# [Task goal]
Of the entries below, return only those lines from the line with "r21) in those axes" to the line with "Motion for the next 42", exactly, both included.

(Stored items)
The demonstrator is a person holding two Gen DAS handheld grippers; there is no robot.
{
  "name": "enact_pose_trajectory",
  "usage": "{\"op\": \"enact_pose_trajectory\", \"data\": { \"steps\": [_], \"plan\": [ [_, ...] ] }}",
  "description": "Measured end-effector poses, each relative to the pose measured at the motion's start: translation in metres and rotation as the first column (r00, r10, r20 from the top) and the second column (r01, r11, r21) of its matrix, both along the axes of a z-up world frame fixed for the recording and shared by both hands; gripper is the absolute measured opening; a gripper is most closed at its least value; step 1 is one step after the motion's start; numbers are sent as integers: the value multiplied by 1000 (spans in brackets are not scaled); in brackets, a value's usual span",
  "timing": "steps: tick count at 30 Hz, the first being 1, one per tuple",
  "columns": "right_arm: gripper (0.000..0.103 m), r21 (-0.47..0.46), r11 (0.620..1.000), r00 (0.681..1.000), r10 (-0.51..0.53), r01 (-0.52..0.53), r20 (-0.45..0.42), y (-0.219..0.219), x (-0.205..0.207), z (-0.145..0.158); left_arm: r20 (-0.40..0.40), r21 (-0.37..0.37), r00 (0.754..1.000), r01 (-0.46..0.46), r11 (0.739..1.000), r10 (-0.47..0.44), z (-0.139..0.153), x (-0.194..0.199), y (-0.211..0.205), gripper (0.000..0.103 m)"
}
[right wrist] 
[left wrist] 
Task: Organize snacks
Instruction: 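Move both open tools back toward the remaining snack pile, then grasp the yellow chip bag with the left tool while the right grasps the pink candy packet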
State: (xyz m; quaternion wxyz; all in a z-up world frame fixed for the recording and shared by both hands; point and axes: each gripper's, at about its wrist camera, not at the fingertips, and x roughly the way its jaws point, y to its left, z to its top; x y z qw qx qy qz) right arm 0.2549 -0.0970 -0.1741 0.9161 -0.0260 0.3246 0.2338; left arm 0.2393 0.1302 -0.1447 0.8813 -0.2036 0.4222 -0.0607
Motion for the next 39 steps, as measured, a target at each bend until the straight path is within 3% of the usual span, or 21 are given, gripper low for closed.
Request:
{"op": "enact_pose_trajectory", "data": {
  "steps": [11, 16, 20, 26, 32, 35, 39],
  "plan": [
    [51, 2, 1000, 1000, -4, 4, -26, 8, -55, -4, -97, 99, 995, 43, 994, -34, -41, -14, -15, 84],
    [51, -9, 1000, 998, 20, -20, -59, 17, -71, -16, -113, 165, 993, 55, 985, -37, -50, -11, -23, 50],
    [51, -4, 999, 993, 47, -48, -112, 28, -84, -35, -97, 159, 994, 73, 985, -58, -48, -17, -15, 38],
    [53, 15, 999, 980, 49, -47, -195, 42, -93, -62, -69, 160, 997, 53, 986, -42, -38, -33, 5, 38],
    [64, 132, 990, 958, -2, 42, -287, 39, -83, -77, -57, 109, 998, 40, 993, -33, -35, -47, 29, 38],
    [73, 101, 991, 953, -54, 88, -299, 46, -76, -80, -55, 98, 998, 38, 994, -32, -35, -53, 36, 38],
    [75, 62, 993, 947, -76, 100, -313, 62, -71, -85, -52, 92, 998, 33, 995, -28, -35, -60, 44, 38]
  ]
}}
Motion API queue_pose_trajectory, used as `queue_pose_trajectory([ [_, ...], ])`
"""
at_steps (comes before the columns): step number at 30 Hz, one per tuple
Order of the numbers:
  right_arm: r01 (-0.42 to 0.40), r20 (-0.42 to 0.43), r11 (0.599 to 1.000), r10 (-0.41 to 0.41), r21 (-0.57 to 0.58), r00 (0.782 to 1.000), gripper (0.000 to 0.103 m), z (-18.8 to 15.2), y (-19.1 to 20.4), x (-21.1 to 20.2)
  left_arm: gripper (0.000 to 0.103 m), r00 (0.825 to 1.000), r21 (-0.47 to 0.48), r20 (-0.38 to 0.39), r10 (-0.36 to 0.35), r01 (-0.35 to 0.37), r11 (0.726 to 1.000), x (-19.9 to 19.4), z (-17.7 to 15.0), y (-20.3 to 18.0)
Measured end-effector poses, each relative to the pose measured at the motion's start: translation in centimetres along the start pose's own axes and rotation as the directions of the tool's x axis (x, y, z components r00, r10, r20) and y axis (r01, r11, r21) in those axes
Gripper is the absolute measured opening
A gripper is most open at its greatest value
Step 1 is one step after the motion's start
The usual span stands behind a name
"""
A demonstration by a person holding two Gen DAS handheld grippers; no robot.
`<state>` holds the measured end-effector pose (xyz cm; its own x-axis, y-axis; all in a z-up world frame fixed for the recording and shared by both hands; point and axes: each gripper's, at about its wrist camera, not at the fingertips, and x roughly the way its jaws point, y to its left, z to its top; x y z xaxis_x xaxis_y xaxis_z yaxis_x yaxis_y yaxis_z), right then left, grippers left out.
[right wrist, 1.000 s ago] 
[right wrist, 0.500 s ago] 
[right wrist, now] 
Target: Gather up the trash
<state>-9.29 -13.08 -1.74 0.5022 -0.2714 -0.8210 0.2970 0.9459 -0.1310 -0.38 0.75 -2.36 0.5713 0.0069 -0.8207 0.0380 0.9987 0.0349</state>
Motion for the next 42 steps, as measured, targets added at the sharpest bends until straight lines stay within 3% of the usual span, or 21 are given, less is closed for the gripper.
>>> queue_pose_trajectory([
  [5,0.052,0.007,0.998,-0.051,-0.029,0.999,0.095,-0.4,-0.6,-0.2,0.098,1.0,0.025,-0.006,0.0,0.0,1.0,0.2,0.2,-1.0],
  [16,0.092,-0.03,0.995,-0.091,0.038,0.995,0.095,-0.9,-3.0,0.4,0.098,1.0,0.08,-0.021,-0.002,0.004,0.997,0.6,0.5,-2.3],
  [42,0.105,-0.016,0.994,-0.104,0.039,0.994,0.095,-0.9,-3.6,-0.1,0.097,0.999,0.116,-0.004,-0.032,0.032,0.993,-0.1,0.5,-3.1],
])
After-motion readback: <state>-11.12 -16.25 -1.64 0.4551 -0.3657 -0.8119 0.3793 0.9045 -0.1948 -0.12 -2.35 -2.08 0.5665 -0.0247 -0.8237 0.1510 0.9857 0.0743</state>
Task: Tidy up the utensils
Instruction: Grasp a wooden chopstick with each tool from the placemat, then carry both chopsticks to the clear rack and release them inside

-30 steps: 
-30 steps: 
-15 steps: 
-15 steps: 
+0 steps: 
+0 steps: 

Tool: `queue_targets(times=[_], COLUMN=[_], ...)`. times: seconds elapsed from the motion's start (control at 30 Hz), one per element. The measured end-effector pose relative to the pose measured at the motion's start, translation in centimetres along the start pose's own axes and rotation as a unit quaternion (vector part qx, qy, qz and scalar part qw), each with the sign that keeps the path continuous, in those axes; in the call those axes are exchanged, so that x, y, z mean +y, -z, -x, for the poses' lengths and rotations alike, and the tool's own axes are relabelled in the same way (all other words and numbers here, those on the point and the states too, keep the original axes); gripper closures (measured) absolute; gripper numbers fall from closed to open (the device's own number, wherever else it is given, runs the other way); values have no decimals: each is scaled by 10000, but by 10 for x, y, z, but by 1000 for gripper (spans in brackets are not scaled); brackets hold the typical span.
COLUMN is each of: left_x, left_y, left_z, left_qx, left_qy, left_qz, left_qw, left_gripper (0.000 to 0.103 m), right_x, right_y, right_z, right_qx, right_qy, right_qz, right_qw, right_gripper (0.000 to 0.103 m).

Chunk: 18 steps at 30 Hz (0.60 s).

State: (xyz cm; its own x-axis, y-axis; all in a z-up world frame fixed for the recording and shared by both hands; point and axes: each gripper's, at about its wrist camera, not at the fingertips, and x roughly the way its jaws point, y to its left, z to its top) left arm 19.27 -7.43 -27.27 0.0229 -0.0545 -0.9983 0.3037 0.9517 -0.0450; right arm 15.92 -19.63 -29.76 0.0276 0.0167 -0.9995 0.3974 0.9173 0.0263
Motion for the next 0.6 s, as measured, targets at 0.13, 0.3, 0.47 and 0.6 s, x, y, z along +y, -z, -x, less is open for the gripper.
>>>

# [Solution to this task]
Measured end-effector poses, each relative to the pose measured at the motion's start: translation in centimetres along the start pose's own axes and rotation as the directions of the tool's x axis (x, y, z components r00, r10, r20) and y axis (r01, r11, r21) in those axes
Gripper is the absolute measured opening
A gripper is most open at its greatest value
Step 1 is one step after the motion's start
The usual span stands behind a name
"""
A demonstration by a person holding two Gen DAS handheld grippers; no robot.
`<state>` holds the measured end-effector pose (xyz cm; its own x-axis, y-axis; all in a z-up world frame fixed for the recording and shared by both hands; point and axes: each gripper's, at about its wrist camera, not at the fingertips, and x roughly the way its jaws point, y to its left, z to its top; x y z xaxis_x xaxis_y xaxis_z yaxis_x yaxis_y yaxis_z), right then left, grippers left out.
[right wrist, 1.000 s ago] 
[right wrist, 0.500 s ago] 
[right wrist, now] 
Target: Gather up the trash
<state>-9.29 -13.08 -1.74 0.5022 -0.2714 -0.8210 0.2970 0.9459 -0.1310 -0.38 0.75 -2.36 0.5713 0.0069 -0.8207 0.0380 0.9987 0.0349</state>
Motion for the next 42 steps, as measured, targets added at the sharpest bends until straight lines stay within 3% of the usual span, or 21 are given, less is closed for the gripper.

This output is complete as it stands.